- [DIRECTIONS]
From the first line to the last, write out the records exactly, leaving the pictures behind.

- [Records drawn from a dataset]
▼
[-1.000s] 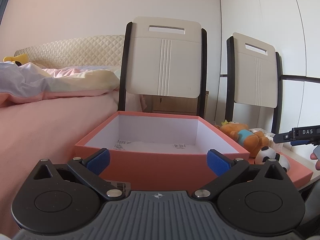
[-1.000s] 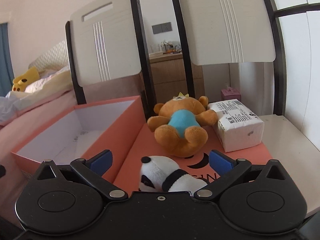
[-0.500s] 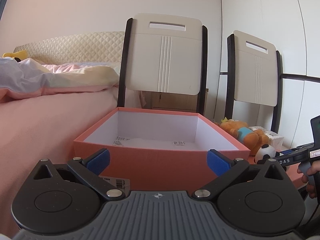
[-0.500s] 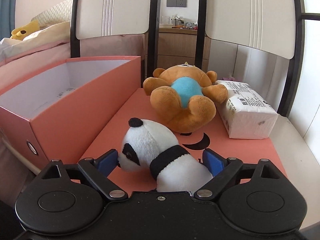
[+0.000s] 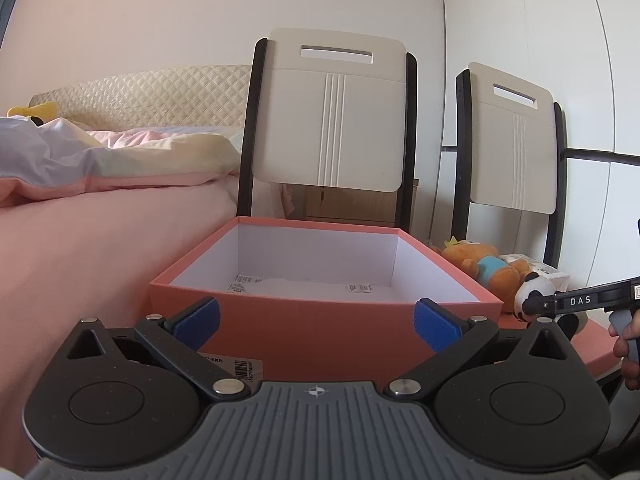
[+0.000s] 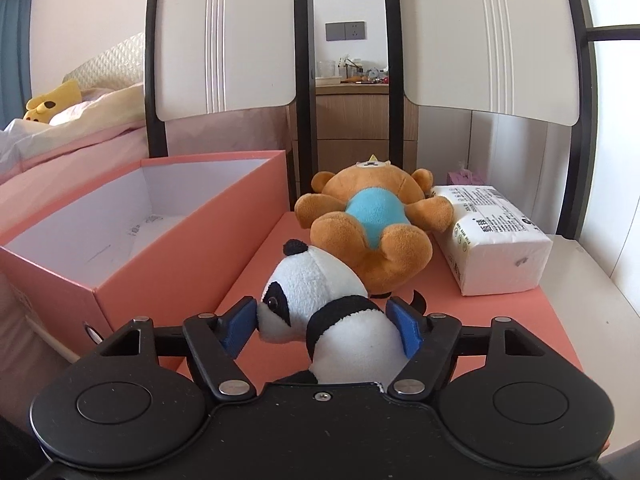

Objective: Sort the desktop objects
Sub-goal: 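Close the right gripper on the panda plush and lift it, then carry the panda with the right gripper into the pink box and release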

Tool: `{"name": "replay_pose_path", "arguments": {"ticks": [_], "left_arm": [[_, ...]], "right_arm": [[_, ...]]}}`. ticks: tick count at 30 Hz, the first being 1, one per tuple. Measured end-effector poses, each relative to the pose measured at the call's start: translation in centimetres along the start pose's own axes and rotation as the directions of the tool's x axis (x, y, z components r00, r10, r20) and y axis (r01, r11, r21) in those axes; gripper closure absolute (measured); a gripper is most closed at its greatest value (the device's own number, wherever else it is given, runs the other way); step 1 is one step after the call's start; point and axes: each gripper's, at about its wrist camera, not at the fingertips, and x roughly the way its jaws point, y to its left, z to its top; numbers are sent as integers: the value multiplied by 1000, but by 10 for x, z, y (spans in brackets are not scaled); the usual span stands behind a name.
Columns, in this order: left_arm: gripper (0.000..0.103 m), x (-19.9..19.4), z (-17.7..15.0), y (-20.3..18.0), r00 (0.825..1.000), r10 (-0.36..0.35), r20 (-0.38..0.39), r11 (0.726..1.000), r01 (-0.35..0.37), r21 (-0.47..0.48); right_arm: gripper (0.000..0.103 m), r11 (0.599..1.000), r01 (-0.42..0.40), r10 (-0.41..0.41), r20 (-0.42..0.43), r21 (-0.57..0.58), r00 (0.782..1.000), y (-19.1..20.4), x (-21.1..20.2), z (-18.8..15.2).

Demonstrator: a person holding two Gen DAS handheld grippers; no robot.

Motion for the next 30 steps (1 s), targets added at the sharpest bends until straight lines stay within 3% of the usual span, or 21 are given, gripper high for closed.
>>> {"name": "replay_pose_path", "arguments": {"ticks": [11,16,25,30], "left_arm": [[0,-5,5,8,1000,-13,22,1000,14,-14],[0,-11,10,17,999,-3,52,999,5,-41],[0,-20,18,34,994,44,102,996,-36,-81],[0,-16,16,36,996,38,81,996,-31,-80]], "right_arm": [[31,1000,-6,9,108,-26,994,34,-33,73],[31,996,-51,59,115,-71,992,66,-30,113],[31,968,-208,213,20,-136,977,152,30,167],[31,950,-216,217,-19,-227,976,202,80,176]]}}
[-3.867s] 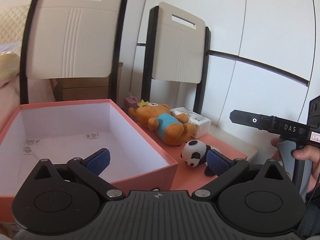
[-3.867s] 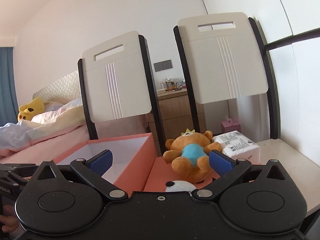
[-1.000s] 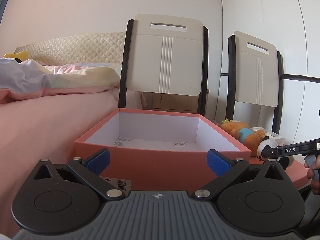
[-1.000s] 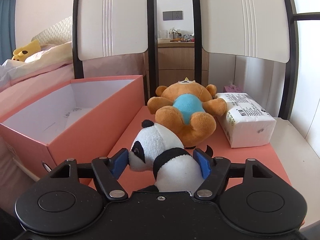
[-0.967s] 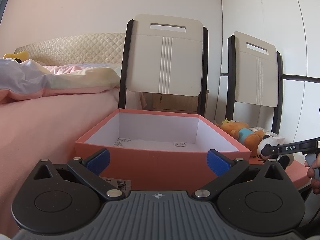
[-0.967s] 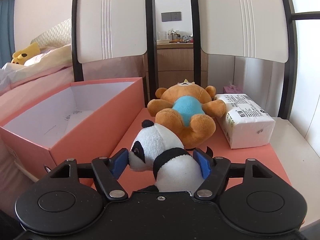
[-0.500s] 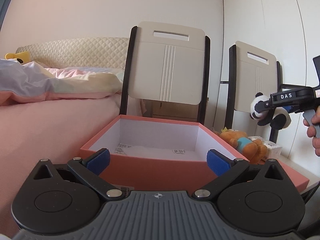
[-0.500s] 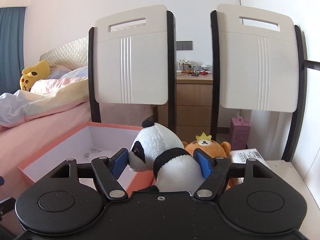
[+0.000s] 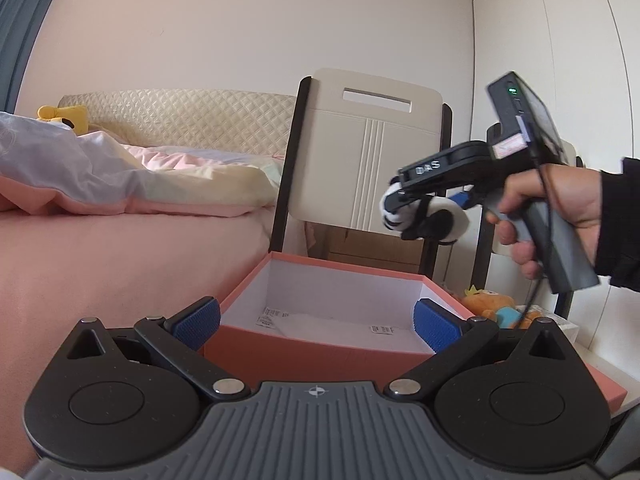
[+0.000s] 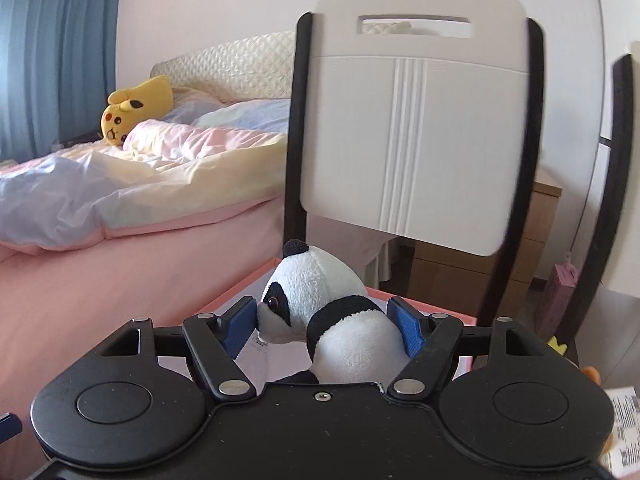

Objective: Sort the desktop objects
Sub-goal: 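Carry the panda with the right gripper into the pink box and release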

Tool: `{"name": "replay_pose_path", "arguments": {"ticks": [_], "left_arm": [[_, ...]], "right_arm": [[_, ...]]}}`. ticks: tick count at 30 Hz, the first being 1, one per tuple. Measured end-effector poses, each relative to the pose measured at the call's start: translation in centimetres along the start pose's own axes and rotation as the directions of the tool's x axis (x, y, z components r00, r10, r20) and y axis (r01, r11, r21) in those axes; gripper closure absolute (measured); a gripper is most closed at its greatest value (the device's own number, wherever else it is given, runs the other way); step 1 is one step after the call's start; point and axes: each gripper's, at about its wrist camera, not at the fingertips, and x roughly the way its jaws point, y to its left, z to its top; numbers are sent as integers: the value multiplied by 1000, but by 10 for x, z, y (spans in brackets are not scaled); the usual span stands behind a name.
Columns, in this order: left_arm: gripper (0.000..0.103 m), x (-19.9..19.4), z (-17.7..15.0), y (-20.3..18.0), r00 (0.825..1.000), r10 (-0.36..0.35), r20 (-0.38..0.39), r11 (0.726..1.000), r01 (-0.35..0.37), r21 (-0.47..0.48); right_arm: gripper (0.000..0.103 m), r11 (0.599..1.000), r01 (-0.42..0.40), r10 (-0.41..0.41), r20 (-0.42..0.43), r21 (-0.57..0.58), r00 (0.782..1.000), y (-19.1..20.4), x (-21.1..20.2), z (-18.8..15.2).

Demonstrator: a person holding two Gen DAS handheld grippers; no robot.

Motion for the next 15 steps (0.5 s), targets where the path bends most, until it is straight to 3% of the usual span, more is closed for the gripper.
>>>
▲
- [YOUR SOLUTION]
[-1.000s] 
[-1.000s] 
[-0.500s] 
[-0.500s] 
[+0.000s] 
[+0.000s] 

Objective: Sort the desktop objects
Sub-goal: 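Close the right gripper on the panda plush and lift it, then carry the panda with the right gripper into the pink box and release
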
Tool: `{"name": "replay_pose_path", "arguments": {"ticks": [_], "left_arm": [[_, ...]], "right_arm": [[_, ...]]}}`. ticks: tick count at 30 Hz, the first being 1, one per tuple. Measured end-effector poses, each relative to the pose measured at the call's start: translation in centimetres along the start pose's own axes and rotation as the directions of the tool's x axis (x, y, z components r00, r10, r20) and y axis (r01, r11, r21) in those axes; gripper closure absolute (measured); a gripper is most closed at its greatest value (the device's own number, wherever else it is given, runs the other way); step 1 is one step after the call's start; point and axes: each gripper's, at about its wrist camera, not at the fingertips, and x roughly the way its jaws point, y to its left, z to its top; numbers are sent as integers: the value multiplied by 1000, but by 10 for x, z, y (spans in brackets are not scaled); the usual span stands behind a name.
Columns, in this order: left_arm: gripper (0.000..0.103 m), x (-19.9..19.4), z (-17.7..15.0), y (-20.3..18.0), r00 (0.825..1.000), r10 (-0.36..0.35), r20 (-0.38..0.39), r11 (0.726..1.000), r01 (-0.35..0.37), r21 (-0.47..0.48); right_arm: gripper (0.000..0.103 m), r11 (0.599..1.000), r01 (-0.42..0.40), r10 (-0.41..0.41), r20 (-0.42..0.43), r21 (-0.57..0.58), r00 (0.782..1.000), y (-19.1..20.4), x (-21.1..20.2), z (-18.8..15.2).

Demonstrator: a person holding two Gen DAS handheld grippers; no robot.

Motion for the next 30 steps (1 s), targets added at the sharpest bends until straight lines stay within 3% of the usual span, or 21 are given, gripper high for closed.
>>> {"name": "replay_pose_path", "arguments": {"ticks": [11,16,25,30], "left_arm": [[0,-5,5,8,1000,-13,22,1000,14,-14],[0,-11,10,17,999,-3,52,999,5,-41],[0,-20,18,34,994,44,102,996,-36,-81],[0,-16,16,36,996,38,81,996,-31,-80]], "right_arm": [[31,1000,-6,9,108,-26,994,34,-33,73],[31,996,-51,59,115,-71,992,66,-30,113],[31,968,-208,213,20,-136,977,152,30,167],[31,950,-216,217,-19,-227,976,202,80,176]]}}
[-3.867s] 
[-3.867s] 
[-1.000s] 
[-1.000s] 
[-0.967s] 
[-0.967s] 
[-0.500s] 
[-0.500s] 
[+0.000s] 
[+0.000s] 

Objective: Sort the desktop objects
Sub-goal: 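Carry the panda with the right gripper into the pink box and release
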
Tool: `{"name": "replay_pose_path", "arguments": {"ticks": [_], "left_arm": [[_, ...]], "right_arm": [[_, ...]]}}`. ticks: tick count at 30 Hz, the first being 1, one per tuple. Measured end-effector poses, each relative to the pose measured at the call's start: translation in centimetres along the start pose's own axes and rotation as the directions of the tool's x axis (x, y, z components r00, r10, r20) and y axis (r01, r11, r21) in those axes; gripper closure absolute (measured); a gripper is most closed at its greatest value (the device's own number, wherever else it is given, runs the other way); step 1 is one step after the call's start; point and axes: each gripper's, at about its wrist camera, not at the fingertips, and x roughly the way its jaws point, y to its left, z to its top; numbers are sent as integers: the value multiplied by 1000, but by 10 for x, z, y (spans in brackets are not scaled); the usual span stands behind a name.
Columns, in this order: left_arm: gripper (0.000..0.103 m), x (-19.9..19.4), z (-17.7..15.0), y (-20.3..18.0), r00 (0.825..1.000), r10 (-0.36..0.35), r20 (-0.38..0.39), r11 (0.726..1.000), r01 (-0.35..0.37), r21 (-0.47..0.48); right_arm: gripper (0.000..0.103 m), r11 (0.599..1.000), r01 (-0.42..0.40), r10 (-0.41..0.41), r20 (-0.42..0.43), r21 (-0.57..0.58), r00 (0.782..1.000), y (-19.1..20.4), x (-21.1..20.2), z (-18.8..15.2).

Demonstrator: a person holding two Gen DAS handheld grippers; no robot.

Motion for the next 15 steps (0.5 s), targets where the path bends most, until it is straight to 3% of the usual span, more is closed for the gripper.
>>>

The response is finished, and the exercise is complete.